Segment Open

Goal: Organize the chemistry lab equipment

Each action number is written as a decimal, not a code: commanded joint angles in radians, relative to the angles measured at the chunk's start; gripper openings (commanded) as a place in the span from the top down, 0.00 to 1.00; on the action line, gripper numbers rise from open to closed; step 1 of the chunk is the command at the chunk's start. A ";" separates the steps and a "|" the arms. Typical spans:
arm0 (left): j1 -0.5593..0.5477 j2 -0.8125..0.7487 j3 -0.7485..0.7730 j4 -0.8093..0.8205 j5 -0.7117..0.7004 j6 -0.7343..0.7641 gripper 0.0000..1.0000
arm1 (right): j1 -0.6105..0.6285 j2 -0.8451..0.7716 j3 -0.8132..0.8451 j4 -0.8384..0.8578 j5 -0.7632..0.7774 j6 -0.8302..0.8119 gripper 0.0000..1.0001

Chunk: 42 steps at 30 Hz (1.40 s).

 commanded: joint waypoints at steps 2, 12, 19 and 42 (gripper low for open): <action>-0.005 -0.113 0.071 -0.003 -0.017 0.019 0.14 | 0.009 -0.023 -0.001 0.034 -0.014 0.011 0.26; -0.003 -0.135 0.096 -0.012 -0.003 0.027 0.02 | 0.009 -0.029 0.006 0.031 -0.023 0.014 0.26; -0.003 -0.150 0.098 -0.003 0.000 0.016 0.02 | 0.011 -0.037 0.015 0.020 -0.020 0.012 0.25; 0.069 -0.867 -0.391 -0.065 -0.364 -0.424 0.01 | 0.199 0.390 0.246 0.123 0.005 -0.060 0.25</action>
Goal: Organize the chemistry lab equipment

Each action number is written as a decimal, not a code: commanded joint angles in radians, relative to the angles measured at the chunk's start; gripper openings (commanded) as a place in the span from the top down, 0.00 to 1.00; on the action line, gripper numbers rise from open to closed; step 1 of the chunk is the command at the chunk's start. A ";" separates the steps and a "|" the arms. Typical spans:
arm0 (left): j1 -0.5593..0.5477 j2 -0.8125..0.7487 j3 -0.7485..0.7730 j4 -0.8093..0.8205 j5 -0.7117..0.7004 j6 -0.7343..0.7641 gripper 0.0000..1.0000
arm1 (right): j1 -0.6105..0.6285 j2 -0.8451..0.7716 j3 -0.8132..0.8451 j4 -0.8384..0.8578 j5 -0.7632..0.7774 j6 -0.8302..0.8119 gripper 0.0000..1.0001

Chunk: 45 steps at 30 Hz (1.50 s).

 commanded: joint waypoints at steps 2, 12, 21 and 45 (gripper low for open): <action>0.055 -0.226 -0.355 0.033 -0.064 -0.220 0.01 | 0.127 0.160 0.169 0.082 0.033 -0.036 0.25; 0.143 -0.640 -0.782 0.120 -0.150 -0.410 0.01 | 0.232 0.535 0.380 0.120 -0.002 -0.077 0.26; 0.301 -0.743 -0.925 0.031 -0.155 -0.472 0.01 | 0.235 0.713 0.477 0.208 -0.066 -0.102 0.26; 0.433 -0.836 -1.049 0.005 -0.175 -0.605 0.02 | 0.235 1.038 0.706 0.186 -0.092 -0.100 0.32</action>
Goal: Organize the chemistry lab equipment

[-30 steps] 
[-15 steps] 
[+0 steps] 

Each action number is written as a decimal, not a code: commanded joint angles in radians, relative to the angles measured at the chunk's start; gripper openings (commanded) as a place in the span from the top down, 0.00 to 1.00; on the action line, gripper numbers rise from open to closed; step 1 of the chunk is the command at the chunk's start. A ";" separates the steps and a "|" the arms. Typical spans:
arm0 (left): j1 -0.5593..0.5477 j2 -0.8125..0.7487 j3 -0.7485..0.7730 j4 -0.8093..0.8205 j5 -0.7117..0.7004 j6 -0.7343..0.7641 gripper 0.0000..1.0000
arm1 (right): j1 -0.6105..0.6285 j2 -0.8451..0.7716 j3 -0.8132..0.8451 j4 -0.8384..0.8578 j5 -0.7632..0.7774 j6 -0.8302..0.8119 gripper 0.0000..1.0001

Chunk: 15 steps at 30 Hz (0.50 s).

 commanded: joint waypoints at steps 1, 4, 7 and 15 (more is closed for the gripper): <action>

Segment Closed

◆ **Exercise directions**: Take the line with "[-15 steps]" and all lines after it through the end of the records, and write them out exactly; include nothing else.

◆ **Answer to the exercise**:
[-15 steps] 
[+0 steps] 

Each action number is written as a decimal, not a code: commanded joint angles in radians, relative to the angles measured at the chunk's start; gripper openings (commanded) as a place in the span from the top down, 0.00 to 1.00; on the action line, gripper numbers rise from open to closed; step 1 of the chunk is the command at the chunk's start. A ";" separates the steps and a "|" the arms. Typical spans:
arm0 (left): j1 -0.5593..0.5477 j2 -0.8125..0.7487 j3 -0.7485..0.7730 j4 -0.8093..0.8205 j5 -0.7117..0.7004 j6 -0.7343..0.7641 gripper 0.0000..1.0000
arm1 (right): j1 -0.6105..0.6285 j2 -0.8451..0.7716 j3 -0.8132..0.8451 j4 -0.8384..0.8578 j5 -0.7632..0.7774 j6 -0.8302..0.8119 gripper 0.0000..1.0001

Chunk: 15 steps at 30 Hz (0.50 s).

 commanded: joint waypoints at steps 1, 4, 7 and 15 (more is closed for the gripper): <action>

The answer contains nothing more.